Published online by Cambridge University Press: 22 April 2022
Introduction
As part of the cultural turn in social gerontology, scholars have paid attention to older people's everyday lives. Digging down to establish the underlying structures, mechanisms and meanings involved, they have focused, for example, on the roles of socio-cultural frames, technologies and institutional practices. Within this emerging tradition, scholars have also started to consider critically and conceptually such things as mobilities, embodiments and the negotiation of space, which has lent research in this area a far better appreciation of how everyday lives are felt and negotiated (see, for example, Katz, 2000; Twigg and Martin, 2015). While acknowledging this academic progress, this chapter suggests how scholars might take a step further. In particular, it looks to the discipline of human geography for inspiration. Building on earlier introductions and reconnaissance (see McHugh, 2009; Andrews et al, 2013; Andrews and Grenier, 2015; Skinner et al, 2015), it describes further how, as an approach, non-representational theory (NRT) might provide a more immediate engagement with, and animation of, the movements in older people's everyday lives.

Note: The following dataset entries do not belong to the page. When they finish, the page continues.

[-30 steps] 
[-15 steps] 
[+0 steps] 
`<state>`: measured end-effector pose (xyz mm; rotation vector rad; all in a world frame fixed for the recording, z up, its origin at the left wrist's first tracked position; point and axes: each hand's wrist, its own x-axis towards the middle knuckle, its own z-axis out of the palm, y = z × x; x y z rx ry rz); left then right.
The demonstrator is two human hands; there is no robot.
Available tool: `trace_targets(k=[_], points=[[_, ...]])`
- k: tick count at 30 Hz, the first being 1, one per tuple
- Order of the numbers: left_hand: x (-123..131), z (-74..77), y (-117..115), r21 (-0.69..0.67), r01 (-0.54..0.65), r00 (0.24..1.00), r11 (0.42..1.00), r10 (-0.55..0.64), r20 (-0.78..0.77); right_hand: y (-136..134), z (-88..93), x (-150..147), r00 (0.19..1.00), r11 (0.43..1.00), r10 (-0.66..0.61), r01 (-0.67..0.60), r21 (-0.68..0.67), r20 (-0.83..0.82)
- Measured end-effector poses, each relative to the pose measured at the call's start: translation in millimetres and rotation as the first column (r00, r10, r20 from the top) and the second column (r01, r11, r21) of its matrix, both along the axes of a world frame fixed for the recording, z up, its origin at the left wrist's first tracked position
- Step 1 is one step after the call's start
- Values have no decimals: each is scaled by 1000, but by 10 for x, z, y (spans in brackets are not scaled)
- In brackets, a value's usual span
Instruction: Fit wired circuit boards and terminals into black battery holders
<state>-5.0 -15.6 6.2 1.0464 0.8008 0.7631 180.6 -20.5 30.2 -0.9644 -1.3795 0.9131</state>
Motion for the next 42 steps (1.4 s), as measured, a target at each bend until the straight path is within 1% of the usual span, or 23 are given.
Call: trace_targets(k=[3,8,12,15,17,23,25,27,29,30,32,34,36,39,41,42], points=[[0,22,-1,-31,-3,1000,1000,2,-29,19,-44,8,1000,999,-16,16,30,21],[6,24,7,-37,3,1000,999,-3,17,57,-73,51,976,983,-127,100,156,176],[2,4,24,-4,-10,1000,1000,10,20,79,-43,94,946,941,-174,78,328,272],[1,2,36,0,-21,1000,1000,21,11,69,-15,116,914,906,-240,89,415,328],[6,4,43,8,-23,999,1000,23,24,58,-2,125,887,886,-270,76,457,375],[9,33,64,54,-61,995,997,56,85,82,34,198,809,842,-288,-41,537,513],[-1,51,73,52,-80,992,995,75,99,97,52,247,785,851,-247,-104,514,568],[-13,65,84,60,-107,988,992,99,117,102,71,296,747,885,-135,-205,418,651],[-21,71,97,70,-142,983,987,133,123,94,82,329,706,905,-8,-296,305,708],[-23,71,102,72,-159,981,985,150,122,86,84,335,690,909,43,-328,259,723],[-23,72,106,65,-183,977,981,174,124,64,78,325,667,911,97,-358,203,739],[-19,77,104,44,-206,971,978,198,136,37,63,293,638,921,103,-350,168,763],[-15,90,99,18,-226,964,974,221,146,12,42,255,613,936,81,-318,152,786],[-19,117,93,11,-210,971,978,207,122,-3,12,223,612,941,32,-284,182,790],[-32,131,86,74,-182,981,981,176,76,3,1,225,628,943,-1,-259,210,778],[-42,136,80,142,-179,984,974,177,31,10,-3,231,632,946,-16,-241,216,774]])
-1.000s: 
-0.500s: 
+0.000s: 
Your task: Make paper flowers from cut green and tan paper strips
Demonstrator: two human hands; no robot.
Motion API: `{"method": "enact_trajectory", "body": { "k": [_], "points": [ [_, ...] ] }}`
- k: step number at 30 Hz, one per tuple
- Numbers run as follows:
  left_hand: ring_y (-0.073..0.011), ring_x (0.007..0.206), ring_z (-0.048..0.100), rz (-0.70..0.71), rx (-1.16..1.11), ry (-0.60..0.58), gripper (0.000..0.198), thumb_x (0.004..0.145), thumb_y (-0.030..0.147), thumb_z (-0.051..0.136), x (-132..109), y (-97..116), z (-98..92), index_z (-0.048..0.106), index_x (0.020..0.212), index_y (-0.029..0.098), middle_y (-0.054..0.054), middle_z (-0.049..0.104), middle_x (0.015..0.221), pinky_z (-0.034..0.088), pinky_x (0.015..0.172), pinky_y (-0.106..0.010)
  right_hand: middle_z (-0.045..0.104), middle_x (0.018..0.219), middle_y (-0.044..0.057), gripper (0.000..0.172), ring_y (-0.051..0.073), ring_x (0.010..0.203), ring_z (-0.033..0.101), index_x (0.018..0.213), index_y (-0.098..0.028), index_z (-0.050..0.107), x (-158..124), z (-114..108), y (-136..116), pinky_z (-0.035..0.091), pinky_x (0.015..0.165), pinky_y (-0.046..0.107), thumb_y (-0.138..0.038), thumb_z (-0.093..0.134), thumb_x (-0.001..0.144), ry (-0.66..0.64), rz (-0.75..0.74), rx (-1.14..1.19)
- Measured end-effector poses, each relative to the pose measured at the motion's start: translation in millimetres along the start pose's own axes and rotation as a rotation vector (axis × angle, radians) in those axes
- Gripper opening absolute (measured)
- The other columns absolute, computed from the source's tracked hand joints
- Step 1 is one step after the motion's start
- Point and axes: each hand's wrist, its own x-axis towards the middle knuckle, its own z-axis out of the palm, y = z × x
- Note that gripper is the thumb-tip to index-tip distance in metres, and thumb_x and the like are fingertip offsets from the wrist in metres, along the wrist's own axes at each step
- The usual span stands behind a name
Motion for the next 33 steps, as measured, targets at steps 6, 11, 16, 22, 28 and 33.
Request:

The chapter starts with a review of how movement has traditionally been understood and researched across gerontology. It then describes NRT and its key idea of ‘movement-space’, and develops this concept further in the context of ageing. Indeed, it is argued that five core qualities – rhythm, momentum, vitality, infectiousness and encounter – constitute ‘ageing movement-space’, a conceptualisation that could contribute to an altogether livelier brand of social gerontology. For each of these qualities, connections are made to the most relevant existing ideas and debates across gerontology. In addition, a fictional vignette is provided under each quality to illustrate it in action. The chapter concludes with some thoughts about some of the creative methodological uses to which NRT can be put moving forward.
Traditional perspectives on movement in gerontology: from a determinant of health and wellbeing to a meaningful experience
Gerontologists have, on one level, engaged empirically with the movement of older people as if it were a social determinant of their health and wellbeing, or at least as something with important ramifications for them as well as for social systems and policy. This realisation is common across six substantive fields of inquiry.